▶ _Work to be completed_: Lines in the listing below may contain the word "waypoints". State how many do, and nothing more.

▶ _Dataset section_:
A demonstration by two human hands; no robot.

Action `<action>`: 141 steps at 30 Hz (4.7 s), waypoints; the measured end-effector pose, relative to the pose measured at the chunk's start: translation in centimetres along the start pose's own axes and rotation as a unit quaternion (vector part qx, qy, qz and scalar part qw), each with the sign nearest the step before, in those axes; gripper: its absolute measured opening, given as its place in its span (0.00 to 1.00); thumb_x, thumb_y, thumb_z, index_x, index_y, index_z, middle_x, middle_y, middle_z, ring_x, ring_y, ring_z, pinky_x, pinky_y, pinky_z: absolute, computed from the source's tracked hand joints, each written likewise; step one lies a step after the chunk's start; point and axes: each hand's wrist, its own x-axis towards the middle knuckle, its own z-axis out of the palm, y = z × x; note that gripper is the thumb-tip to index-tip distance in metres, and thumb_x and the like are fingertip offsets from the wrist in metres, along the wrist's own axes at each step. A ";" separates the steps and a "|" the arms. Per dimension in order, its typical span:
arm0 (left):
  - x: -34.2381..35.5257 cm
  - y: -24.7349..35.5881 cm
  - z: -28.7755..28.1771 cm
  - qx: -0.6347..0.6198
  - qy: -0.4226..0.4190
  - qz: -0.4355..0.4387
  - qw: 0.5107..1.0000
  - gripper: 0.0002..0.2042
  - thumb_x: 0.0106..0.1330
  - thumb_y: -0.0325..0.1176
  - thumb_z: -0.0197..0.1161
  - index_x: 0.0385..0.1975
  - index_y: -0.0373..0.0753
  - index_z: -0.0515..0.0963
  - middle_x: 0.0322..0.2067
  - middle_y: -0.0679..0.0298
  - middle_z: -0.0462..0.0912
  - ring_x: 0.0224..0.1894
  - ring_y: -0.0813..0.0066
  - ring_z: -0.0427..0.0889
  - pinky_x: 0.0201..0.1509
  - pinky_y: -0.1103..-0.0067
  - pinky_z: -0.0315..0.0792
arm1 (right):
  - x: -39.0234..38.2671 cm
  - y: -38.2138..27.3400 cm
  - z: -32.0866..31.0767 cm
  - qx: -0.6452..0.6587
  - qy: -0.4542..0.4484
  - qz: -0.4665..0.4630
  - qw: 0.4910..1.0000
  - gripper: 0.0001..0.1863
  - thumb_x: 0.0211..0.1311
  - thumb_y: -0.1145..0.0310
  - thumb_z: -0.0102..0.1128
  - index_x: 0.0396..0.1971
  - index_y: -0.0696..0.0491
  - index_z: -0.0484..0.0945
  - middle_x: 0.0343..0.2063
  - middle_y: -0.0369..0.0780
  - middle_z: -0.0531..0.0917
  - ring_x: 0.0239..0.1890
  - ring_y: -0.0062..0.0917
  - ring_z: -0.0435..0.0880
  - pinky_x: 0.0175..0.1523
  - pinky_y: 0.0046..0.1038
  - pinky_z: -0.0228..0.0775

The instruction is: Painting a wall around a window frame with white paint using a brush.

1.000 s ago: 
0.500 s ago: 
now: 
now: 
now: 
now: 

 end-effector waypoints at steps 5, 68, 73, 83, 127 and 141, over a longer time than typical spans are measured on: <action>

▶ _Final answer_: 2